Outlook on Life: It is easier to avoid what confronts your beliefs about how the world works or to buy into the doom and despair dominant in the world today. Maintaining a healthy outlook on life means observing what you are paying attention and the emotional charge.
Positive, neutral, negative
Since the brain’s neural real estate is highly attuned for negative events (a safety valve), catching your mind in that act of catastrophizing enables you to redirect your thinking to healthier, more energetically (positively) charged thoughts. This isn’t about staying positive, as the ship is sinking. It is about knowing you are in control of how you think and feel about what is happening around you.
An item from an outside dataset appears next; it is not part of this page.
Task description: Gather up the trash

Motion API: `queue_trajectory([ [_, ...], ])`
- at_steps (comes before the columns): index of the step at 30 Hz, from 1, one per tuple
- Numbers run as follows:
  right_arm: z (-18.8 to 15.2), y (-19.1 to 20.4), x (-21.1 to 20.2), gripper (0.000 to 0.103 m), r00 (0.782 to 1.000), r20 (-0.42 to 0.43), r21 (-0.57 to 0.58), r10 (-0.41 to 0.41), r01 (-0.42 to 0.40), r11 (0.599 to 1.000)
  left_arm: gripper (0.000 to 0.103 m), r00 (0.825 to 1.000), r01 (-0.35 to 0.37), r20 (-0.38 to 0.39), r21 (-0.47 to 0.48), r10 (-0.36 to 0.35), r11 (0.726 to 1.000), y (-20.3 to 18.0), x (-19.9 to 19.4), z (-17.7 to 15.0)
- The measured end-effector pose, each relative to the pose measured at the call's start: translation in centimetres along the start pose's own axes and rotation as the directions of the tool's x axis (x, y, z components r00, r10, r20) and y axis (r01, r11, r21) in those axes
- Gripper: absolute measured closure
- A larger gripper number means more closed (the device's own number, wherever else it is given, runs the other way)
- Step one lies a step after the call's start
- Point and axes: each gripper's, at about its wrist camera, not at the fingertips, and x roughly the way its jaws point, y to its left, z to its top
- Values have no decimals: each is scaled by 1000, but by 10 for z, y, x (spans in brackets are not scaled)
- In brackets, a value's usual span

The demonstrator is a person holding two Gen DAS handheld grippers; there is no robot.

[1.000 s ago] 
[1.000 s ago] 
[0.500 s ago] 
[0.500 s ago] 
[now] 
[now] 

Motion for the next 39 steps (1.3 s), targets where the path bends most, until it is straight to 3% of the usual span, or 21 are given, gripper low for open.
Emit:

When life serves up lemons, do you make lemonade?
Initiative: In my former life (in another galaxy) as a schoolteacher, I had a sensitive Grade 7 student named Bobby who was crying in class. I dismissed the rest of the class, keeping him behind. After the class emptied the room, taunting him for crying, and speculating on what he’d done wrong, he and I had a real chat. His mom had just given birth, and he felt like he could do nothing right. We came up with 2-3 ways he could help his mom out. Months later, his mom came to thank me for talking to him.
It had little to do with me. The young teen thought things through, saw what needed to be done, and then did it before his mom asked him.
That’s initiative.
He just needed some insight. He did the rest.
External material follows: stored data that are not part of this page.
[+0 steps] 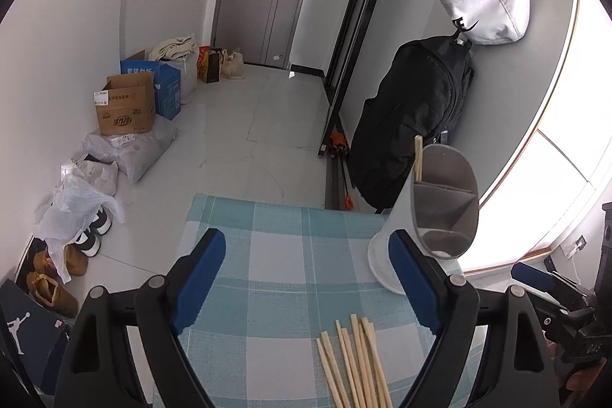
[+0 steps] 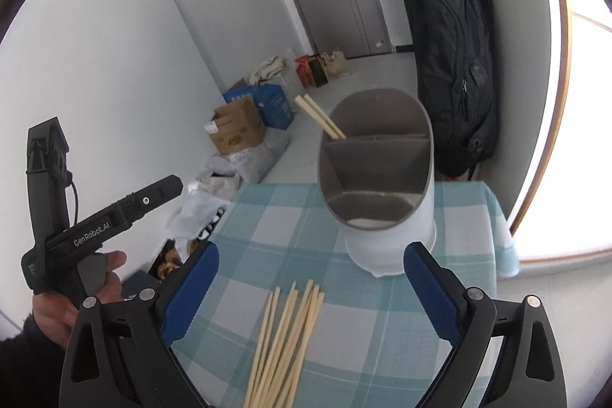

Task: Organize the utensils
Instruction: 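Lower the right gripper onto the remaining chopsticks and close it, then grasp one chopstick with the left gripper while the right gripper holds its chopsticks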

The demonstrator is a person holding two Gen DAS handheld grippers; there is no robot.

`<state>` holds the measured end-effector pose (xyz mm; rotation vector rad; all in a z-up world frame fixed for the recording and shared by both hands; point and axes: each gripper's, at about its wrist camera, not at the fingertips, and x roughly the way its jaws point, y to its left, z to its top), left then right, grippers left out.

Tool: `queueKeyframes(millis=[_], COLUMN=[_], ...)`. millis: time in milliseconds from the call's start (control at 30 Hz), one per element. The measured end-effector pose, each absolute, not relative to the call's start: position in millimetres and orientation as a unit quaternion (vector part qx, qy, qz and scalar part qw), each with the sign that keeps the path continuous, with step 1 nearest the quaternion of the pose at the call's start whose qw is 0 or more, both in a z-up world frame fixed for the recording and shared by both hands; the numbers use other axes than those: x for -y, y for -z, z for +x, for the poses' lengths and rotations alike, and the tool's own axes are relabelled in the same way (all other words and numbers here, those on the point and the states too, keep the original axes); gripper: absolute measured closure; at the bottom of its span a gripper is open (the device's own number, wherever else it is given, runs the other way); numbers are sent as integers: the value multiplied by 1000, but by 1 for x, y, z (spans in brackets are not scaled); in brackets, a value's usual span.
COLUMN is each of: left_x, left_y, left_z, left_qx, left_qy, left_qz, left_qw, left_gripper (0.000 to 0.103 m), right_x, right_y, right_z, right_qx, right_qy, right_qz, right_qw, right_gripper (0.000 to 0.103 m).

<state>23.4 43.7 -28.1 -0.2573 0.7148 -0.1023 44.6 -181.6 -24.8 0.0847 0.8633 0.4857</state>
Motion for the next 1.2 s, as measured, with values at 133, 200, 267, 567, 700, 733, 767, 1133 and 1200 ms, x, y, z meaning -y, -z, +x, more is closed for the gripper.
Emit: queueKeyframes(millis=[133, 200, 267, 567, 700, 733, 767, 1133, 1200], left_x=[-55, -63, -72, -103, -107, -107, -107, -108, -107], left_y=[46, 53, 57, 58, 67, 68, 68, 73, 74], left_z=[20, 20, 22, 18, 21, 21, 22, 21, 22], left_qx=[-364, -372, -381, -382, -393, -395, -398, -408, -410], left_qy=[48, 40, 35, 17, 20, 22, 22, 26, 25], left_qz=[-135, -144, -163, -207, -214, -218, -220, -214, -212], left_qw=[920, 916, 909, 901, 894, 892, 891, 887, 887], left_gripper=[19, 19, 19, 19, 19, 19, 19, 19, 19], right_x=[171, 160, 147, 98, 89, 87, 86, 83, 83], right_y=[55, 71, 87, 141, 148, 150, 150, 150, 149], right_z=[49, 54, 62, 92, 94, 94, 93, 95, 96], right_qx=[-464, -492, -520, -594, -595, -596, -595, -587, -579], right_qy=[-227, -232, -234, -218, -203, -202, -202, -204, -202], right_qz=[30, 19, 5, -89, -122, -129, -133, -132, -126], right_qw=[856, 839, 822, 770, 768, 767, 766, 772, 780], right_gripper=[5, 7, 20, 56, 71, 72, 73, 95, 97])
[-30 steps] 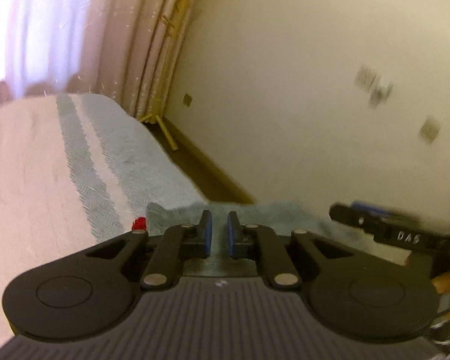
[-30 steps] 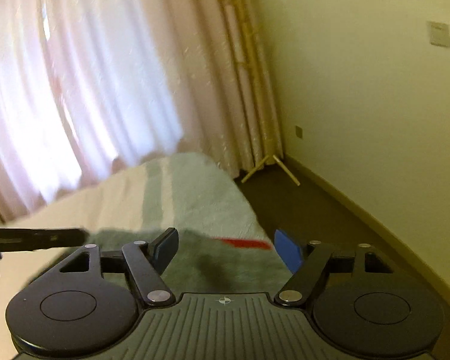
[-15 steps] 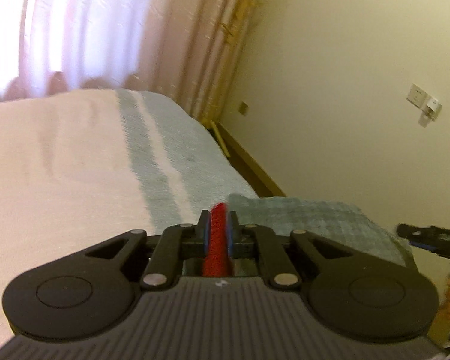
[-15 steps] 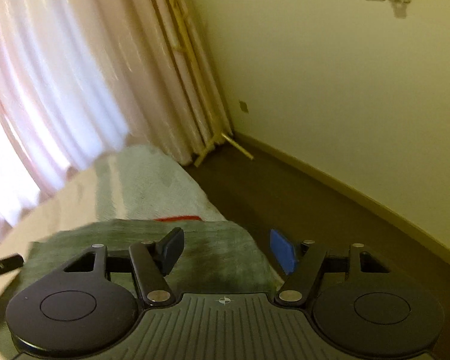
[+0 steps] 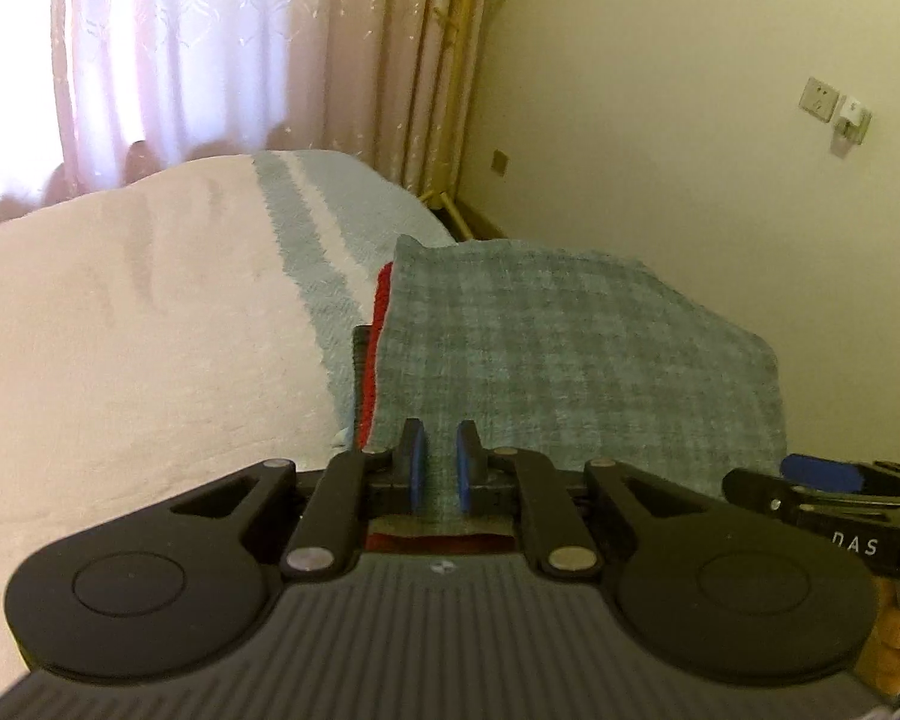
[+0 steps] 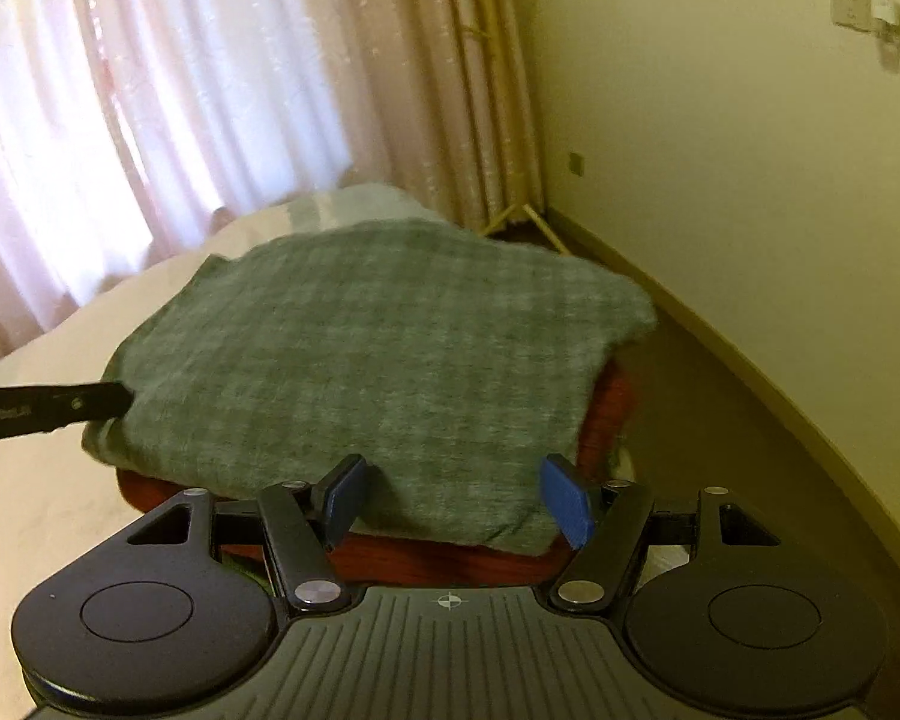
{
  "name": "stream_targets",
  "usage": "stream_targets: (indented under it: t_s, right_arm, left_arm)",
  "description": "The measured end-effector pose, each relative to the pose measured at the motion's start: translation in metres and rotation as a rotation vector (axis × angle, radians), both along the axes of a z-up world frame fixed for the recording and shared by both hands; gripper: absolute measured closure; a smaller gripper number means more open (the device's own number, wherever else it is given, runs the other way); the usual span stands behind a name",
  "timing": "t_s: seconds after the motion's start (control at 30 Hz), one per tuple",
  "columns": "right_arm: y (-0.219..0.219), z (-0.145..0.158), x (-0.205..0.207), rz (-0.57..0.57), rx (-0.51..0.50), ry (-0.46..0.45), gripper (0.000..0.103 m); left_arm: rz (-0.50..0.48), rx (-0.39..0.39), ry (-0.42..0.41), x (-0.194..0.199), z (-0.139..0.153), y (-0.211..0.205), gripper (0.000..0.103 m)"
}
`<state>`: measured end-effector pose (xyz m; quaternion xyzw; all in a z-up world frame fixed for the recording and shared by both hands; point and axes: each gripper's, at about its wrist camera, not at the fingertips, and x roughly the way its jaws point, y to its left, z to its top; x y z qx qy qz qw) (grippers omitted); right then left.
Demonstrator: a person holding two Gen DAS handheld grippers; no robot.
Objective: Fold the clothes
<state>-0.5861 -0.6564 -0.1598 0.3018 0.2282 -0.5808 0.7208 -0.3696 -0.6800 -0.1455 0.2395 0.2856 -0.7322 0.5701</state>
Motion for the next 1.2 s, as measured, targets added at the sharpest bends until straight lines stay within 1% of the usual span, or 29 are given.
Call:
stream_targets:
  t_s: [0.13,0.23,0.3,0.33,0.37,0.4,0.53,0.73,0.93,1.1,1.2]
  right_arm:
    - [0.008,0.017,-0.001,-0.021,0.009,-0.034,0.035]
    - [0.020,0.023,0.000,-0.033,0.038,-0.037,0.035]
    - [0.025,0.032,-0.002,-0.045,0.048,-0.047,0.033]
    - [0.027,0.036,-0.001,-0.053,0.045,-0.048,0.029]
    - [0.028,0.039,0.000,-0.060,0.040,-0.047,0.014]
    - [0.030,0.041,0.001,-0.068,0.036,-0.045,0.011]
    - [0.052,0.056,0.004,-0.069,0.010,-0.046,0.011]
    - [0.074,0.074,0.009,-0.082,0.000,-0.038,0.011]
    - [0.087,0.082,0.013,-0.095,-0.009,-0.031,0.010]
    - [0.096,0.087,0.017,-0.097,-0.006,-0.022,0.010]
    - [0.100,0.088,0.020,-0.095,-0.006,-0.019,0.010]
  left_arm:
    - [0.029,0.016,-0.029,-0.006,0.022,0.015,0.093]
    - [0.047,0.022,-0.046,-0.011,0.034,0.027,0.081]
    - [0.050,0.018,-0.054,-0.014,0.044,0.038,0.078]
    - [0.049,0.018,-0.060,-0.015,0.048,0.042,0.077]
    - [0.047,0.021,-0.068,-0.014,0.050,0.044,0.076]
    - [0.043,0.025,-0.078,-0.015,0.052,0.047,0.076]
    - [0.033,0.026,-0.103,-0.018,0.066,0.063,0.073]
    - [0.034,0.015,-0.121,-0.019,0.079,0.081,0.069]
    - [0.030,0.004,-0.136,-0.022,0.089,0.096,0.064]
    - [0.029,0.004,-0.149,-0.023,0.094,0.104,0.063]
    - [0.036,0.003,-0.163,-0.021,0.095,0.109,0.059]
Faced with a perplexing situation, how would shifting perspective to see things differently open new possibilities?
My aim in sharing what I’ve learned from having life go sideways more than once is to transmute the events in the world today into ways you can maintain and self-manage emotional and mental health. Intuition can be separated from knee-jerk reactions or snap judgments. Better decisions result.
People do not act on how they think; they act on how they feel. How you feel is a direct outcome of the strength of your personal spirit faced with tough events. By extension, master how to observe yourself in different scenarios, and you will become very effective at reading the invisible signs of organizational dynamics.